The prisoners have converted to paganism and, under prison service rules, are allowed a chaplain in the same way as those with Christian or other religious faiths.
To deny them a pagan chaplain would infringe their human rights, said John Robinson, the prison governor at Kingston Prison, Portsmouth.
Ian Edwards, a pagan priest, visits the men at a cost to the taxpayer of ?11.56 an hour plus expenses. He is able to bring with him tarot cards and a wand, but not the cauldron he uses in spell-making.
Mr Edwards, who receives the title of reverend by being a prison chaplain, visits the inmates in their cells three times a month and has helped them to celebrate Samhain, the pagan name for Hallowe’en.
He said he only conducted positive spell-making and would not help prisoners who wished harm on anyone.
“We mark out a circle. We invoke the god or goddess appropriate to whatever it is they want to do,” he said.
“It is usually something concerning their state of mind, for example to have more self-control.”

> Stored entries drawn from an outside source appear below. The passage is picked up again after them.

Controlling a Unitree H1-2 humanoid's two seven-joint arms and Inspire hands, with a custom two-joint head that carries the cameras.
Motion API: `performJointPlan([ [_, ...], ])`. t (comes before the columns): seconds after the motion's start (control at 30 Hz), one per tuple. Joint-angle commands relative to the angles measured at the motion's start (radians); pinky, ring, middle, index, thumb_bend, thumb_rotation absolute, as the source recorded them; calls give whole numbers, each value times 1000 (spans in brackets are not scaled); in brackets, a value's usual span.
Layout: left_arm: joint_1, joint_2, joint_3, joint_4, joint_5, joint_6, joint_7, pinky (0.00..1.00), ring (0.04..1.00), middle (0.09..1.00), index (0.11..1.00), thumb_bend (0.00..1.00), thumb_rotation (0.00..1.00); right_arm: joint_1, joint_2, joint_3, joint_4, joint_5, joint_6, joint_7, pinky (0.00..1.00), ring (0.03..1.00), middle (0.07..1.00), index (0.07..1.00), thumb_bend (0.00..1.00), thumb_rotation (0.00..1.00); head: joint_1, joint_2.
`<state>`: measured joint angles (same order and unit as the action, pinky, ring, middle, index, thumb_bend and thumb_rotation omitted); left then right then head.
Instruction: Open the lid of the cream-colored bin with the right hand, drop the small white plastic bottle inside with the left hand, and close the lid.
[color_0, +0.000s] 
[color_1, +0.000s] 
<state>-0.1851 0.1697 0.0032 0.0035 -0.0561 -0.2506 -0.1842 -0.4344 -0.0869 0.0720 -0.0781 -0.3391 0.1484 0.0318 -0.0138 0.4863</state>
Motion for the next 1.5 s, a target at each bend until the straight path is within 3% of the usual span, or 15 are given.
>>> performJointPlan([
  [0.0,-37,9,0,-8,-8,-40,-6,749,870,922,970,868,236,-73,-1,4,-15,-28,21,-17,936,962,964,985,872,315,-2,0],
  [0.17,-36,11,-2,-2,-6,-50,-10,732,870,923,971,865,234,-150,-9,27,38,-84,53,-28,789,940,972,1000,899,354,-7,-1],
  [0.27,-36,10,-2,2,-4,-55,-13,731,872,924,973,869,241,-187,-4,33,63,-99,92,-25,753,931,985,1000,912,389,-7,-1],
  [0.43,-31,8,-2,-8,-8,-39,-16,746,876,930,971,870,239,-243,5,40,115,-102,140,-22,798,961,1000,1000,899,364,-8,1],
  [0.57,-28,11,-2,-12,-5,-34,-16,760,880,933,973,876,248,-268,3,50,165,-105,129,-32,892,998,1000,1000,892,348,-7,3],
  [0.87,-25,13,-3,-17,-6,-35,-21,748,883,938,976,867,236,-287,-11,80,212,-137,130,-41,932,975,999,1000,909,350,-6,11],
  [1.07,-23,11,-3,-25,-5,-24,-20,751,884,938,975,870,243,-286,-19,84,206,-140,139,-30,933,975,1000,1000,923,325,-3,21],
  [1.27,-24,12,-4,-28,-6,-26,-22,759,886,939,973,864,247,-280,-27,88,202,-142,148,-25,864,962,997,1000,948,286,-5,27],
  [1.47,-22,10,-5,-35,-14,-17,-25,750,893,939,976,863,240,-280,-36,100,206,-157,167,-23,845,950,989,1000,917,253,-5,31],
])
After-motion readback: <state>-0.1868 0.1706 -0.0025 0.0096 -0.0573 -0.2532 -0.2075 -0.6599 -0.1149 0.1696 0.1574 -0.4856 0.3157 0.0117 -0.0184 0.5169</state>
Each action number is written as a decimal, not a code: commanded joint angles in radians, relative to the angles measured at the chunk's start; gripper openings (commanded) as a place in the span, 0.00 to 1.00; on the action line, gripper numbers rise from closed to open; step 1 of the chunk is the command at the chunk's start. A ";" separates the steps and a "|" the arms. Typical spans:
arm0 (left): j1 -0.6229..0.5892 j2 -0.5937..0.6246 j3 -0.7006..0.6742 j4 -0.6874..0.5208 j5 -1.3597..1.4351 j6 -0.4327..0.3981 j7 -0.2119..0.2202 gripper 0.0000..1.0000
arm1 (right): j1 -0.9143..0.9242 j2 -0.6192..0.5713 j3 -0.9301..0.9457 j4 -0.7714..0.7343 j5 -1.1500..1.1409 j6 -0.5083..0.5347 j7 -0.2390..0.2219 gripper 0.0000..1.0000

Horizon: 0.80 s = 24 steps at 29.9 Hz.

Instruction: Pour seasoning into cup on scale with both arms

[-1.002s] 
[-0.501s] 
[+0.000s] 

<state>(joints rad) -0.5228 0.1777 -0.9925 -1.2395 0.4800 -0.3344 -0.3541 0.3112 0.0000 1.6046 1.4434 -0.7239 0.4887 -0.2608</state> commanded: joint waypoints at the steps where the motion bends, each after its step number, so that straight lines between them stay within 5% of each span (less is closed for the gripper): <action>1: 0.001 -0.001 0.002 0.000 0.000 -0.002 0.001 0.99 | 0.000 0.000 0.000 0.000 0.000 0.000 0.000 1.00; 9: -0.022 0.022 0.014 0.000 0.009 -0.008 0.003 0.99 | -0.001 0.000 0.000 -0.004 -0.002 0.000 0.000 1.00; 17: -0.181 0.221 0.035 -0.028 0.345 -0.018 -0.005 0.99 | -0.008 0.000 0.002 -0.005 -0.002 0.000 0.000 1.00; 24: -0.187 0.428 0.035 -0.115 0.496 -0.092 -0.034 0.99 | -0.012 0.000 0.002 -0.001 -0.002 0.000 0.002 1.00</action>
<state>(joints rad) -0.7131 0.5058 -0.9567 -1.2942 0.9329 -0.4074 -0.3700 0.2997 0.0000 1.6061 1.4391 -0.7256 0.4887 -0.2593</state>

Mr Robinson said it would be unreasonable to deny the men access to a priest from a belief that was lawful in the wider community when inmates of other faiths were provided with spiritual help.
“It would be very difficult from a human rights perspective to deny somebody the right to practice a legitimate faith,” he said.
Colin Dyer, the pastor of Alverstoke Evangelical Church, in nearby Gosport, said: “I think it is dabbling with the occult and shouldn’t be allowed to continue.”
Instructions to governors on how to cater for paganism were issued to prisons last month.